William’s end-of-life story of compassionate care highlights the importance of professional at-home care during National Palliative Care Week,
Early last year, William started feeling stomach pains but doctors could not work out what was causing the discomfort – until it was too late. By the end of July, he was diagnosed with late-stage lung cancer that had spread to his liver, lymph nodes and bones.
He tried just two rounds of chemotherapy and immunotherapy but had to stop treatment in October after becoming too weak.
“Billy then started getting palliative care from Silver Chain and I can’t speak highly enough about them (palliative care nurses). He came every day, sometimes twice a day, helping us with everything, whether it was getting advice or managing his pain medication.
“One time I called them at midnight and they were at our house within 14 minutes. They always came in with a smile and cheered him up.
“Having Billy at home meant he could have his mates visit him any time. It wasn’t unusual to have about half a dozen visits a week. It meant so much that Billy could stay at home with me and his brother Brad and have everyone else around him.”
Cheryl said the wake would be held at the Tollgate Hotel where Billy helped run a social club.
Across WSLHD hospitals we have excellent palliative care specialist clinicians to support patients requiring care in hospital where this is needed.
To meet changing community expectations, we have partnered with palliative care provider Silver Chain to provide in-home palliative care to patients in western Sydney who have advanced, progressive and life-limiting illnesses.
Silver Chain’s NSW Palliative Care Service provides in-home specialist palliative care services in western Sydney for people with a life-limiting illness or condition. The palliative care team consists of nurses, clinical nurse consultants and care aides.
Each year, the NSW Government invests more than $220 million in palliative care. Since 2017, the NSW Government has provided $145 million of enhanced funding to improve access and choice in palliative care and work to reduce avoidable hospital admissions. The 2020-21 NSW Budget will include a $56 million funding boost for palliative care.

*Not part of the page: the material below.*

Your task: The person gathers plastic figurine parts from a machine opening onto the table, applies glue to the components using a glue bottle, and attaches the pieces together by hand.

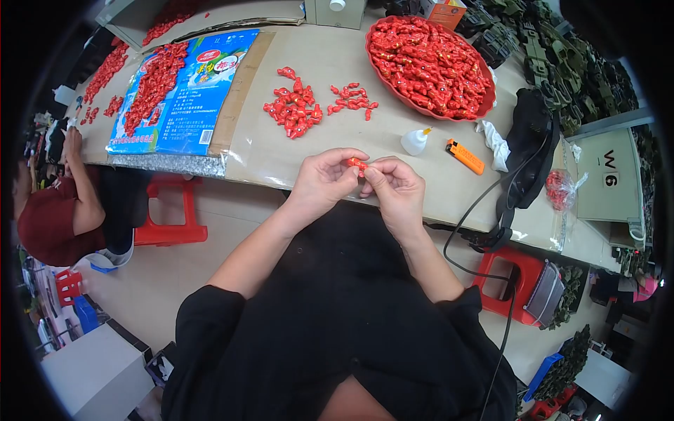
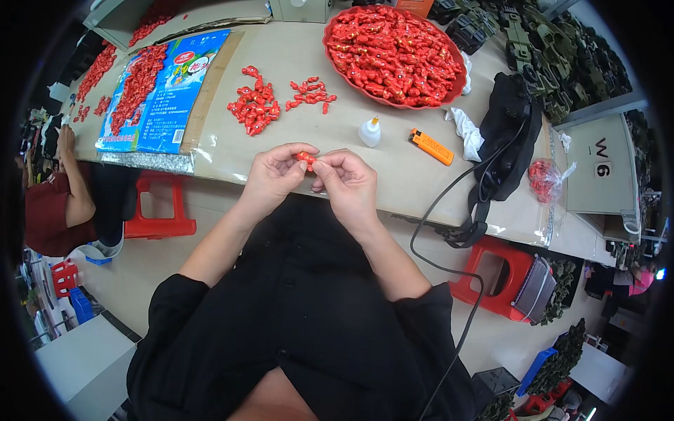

National Palliative Care week in western Sydney
During National Palliative Care Week information stalls were held across WSLHD hospitals.
At Blacktown Hospital the team helped more than 40 community members and staff obtain information and advice about advanced care planning, translated material and a discussion starter manual.
“Blacktown has a high number of people who require end of life care, so it was positive to see so many families seeking information and asking questions,” Blacktown Hospital’s End of Life Care clinical nurse specialist, Avril Egerton said.
“Palliative Care is not just the last days of life its living well with a life limiting illness.
“Many families asked us questions on how they can be involved in the planning and coordination of the care of their loved ones.
“These actions are what we strive for with ‘What Matters Most’ being at the core of our service,” she said.